OTTAWA — Les femmes continuent d’être désavantagées dans les métiers spécialisés où la plupart des postes sont traditionnellement occupés par des hommes.

Une étude fondée sur des données de 2014 et de 2015 que le Centre des statistiques sur le genre, la diversité et l’inclusion de Statistique Canada publie mercredi laisse entendre que les femmes qui se sont inscrites à un programme d’apprentissage à prédominance masculine affichaient généralement des résultats sur le marché du travail inférieurs à ceux de leurs homologues masculins dans des programmes semblables.

Par exemple, le salaire horaire médian des femmes dans ces programmes était inférieur de 14 pour cent à celui de leurs homologues masculins, après avoir tenu compte de facteurs tels l’âge, l’expérience de travail préalable à l’apprentissage et le programme d’étude.

Par rapport à leurs homologues masculins, les femmes ayant suivi un programme d’apprentissage à prédominance masculine étaient également moins susceptibles d’être travailleuses salariées ou autonomes.

Dans l’ensemble, 56 pour cent des femmes ayant suivi un programme d’apprentissage à prédominance masculine ont déclaré occuper un poste lié à leur domaine d’études, comparativement à 71 pour cent de leurs homologues masculins.
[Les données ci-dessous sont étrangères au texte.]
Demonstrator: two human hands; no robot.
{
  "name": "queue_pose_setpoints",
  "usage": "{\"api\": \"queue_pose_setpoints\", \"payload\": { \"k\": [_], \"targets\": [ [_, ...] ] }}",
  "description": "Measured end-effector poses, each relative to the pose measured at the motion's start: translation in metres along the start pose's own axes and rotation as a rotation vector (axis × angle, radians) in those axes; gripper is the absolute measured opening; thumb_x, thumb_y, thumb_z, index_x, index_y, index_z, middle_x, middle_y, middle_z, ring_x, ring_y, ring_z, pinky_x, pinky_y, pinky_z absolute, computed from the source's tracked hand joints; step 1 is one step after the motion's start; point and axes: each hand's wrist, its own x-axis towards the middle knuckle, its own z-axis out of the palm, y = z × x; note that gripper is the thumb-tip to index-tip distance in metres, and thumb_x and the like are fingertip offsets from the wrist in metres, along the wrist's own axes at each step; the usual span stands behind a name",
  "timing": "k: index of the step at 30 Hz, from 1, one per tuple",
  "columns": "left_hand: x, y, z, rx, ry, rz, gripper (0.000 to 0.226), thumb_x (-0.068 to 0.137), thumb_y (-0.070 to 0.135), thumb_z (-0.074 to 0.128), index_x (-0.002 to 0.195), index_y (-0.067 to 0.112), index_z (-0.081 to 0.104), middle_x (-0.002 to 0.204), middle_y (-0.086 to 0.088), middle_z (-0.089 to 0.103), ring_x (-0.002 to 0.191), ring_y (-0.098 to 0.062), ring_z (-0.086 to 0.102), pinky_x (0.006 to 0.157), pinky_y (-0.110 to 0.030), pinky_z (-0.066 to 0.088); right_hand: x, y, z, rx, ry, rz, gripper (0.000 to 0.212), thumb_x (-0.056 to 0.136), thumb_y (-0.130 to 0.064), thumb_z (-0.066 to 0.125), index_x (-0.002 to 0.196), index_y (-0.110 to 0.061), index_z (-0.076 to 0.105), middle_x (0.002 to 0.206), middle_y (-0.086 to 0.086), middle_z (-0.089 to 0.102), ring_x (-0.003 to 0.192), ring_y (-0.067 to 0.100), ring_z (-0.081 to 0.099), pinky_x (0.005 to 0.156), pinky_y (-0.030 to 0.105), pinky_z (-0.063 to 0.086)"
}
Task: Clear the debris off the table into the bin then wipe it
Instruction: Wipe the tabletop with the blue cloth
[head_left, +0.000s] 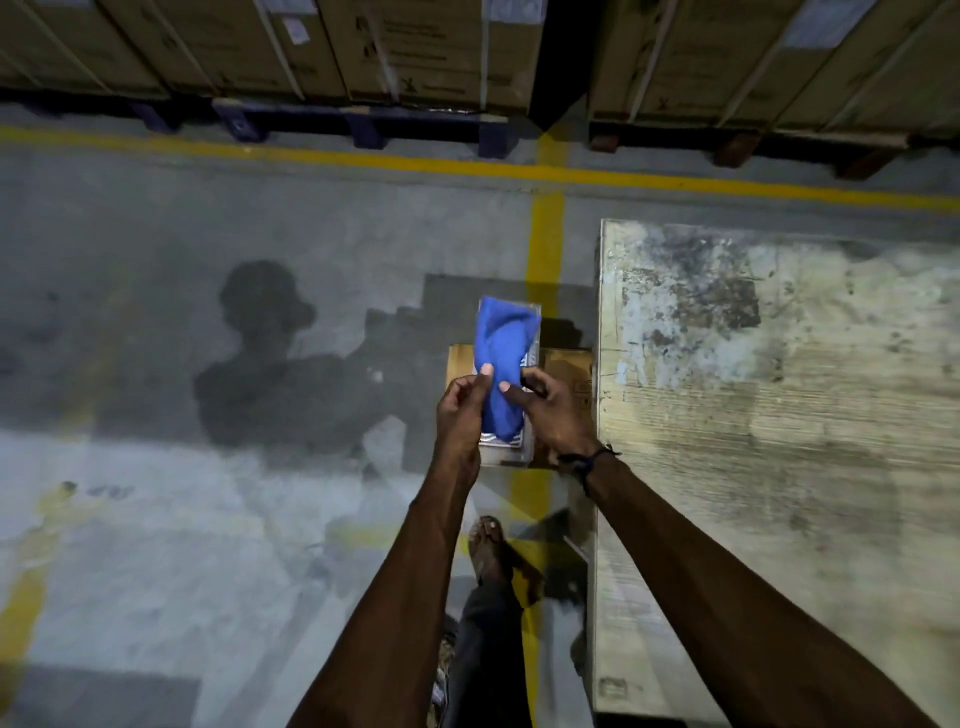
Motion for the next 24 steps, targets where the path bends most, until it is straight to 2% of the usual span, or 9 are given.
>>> {"api": "queue_pose_setpoints", "payload": {
  "k": [2, 4, 7, 11, 14, 17, 19, 24],
  "targets": [
    [-0.018, 0.02, 0.002, 0.017, -0.027, 0.039, 0.022, 0.094, 0.024, 0.079, 0.082, 0.019, 0.062, 0.092, -0.01, 0.065, 0.089, -0.022, 0.062, 0.083, -0.039, 0.052, -0.018, -0.023, 0.0, -0.016, -0.04, -0.014, 0.01, 0.096, -0.002, 0.069, 0.104, -0.001, 0.064, 0.11, 0.016, 0.071, 0.098, 0.021, 0.067, 0.085, 0.028, 0.058],
    [-0.042, 0.043, 0.005, 0.025, -0.056, 0.068, 0.02, 0.094, 0.017, 0.078, 0.093, 0.014, 0.059, 0.089, -0.006, 0.069, 0.084, -0.018, 0.065, 0.077, -0.031, 0.055, -0.038, -0.048, -0.002, -0.013, -0.053, -0.024, 0.014, 0.095, -0.002, 0.071, 0.096, -0.009, 0.059, 0.106, 0.014, 0.069, 0.097, 0.021, 0.066, 0.081, 0.028, 0.056],
    [-0.078, 0.072, 0.011, 0.021, -0.157, 0.117, 0.036, 0.088, 0.021, 0.079, 0.117, 0.006, 0.061, 0.109, -0.012, 0.075, 0.096, -0.022, 0.07, 0.081, -0.032, 0.059, -0.07, -0.086, -0.006, 0.036, -0.048, -0.024, 0.024, 0.091, -0.001, 0.075, 0.091, -0.015, 0.056, 0.106, 0.008, 0.07, 0.096, 0.017, 0.068, 0.078, 0.024, 0.057],
    [-0.13, 0.101, 0.027, 0.078, -0.263, 0.165, 0.031, 0.089, 0.024, 0.076, 0.114, 0.009, 0.066, 0.116, -0.014, 0.073, 0.107, -0.029, 0.068, 0.096, -0.048, 0.056, -0.116, -0.129, -0.021, 0.109, -0.006, -0.06, 0.033, 0.084, -0.009, 0.084, 0.104, -0.014, 0.058, 0.12, 0.014, 0.071, 0.107, 0.025, 0.071, 0.092, 0.039, 0.058],
    [-0.165, 0.117, 0.044, 0.108, -0.282, 0.204, 0.029, 0.089, 0.023, 0.076, 0.113, 0.012, 0.065, 0.115, -0.01, 0.075, 0.108, -0.027, 0.07, 0.098, -0.05, 0.056, -0.148, -0.157, -0.038, 0.201, 0.035, -0.068, 0.052, 0.086, -0.02, 0.085, 0.126, -0.004, 0.056, 0.126, 0.016, 0.071, 0.115, 0.033, 0.071, 0.095, 0.044, 0.059],
    [-0.201, 0.123, 0.06, 0.13, -0.3, 0.221, 0.022, 0.098, 0.018, 0.073, 0.117, 0.01, 0.064, 0.117, -0.009, 0.076, 0.109, -0.029, 0.072, 0.095, -0.048, 0.058, -0.183, -0.179, -0.063, 0.158, 0.026, -0.122, 0.038, 0.098, -0.021, 0.071, 0.128, 0.001, 0.062, 0.123, 0.013, 0.074, 0.109, 0.025, 0.073, 0.085, 0.035, 0.058],
    [-0.226, 0.124, 0.073, 0.147, -0.297, 0.244, 0.022, 0.099, 0.027, 0.073, 0.113, 0.011, 0.066, 0.115, -0.007, 0.077, 0.108, -0.027, 0.073, 0.092, -0.045, 0.058, -0.204, -0.188, -0.083, 0.134, -0.025, -0.194, 0.031, 0.102, -0.021, 0.065, 0.124, 0.0, 0.067, 0.121, 0.01, 0.075, 0.107, 0.019, 0.073, 0.084, 0.03, 0.057],
    [-0.286, 0.114, 0.109, 0.226, -0.274, 0.411, 0.032, 0.09, 0.035, 0.075, 0.099, 0.014, 0.052, 0.094, -0.002, 0.066, 0.087, -0.014, 0.066, 0.078, -0.038, 0.053, -0.247, -0.204, -0.131, 0.074, -0.039, -0.306, 0.019, 0.102, -0.019, 0.065, 0.121, -0.016, 0.068, 0.121, 0.011, 0.074, 0.11, 0.025, 0.072, 0.095, 0.045, 0.058]
  ]
}}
En comparaison, les femmes ayant choisi un programme d’apprentissage à prédominance féminine ou sans prédominance connaissaient moins de désavantages dans leurs résultats sur le marché du travail que les hommes ayant choisi le même type de programme.

L’étude démontre aussi que 20,7 pour ces des femmes apprenties ont suivi un programme à prédominance masculine alors qu’en revanche, 0,5 pour cent des apprentis de sexe masculin ont choisi un programme à prédominance féminine.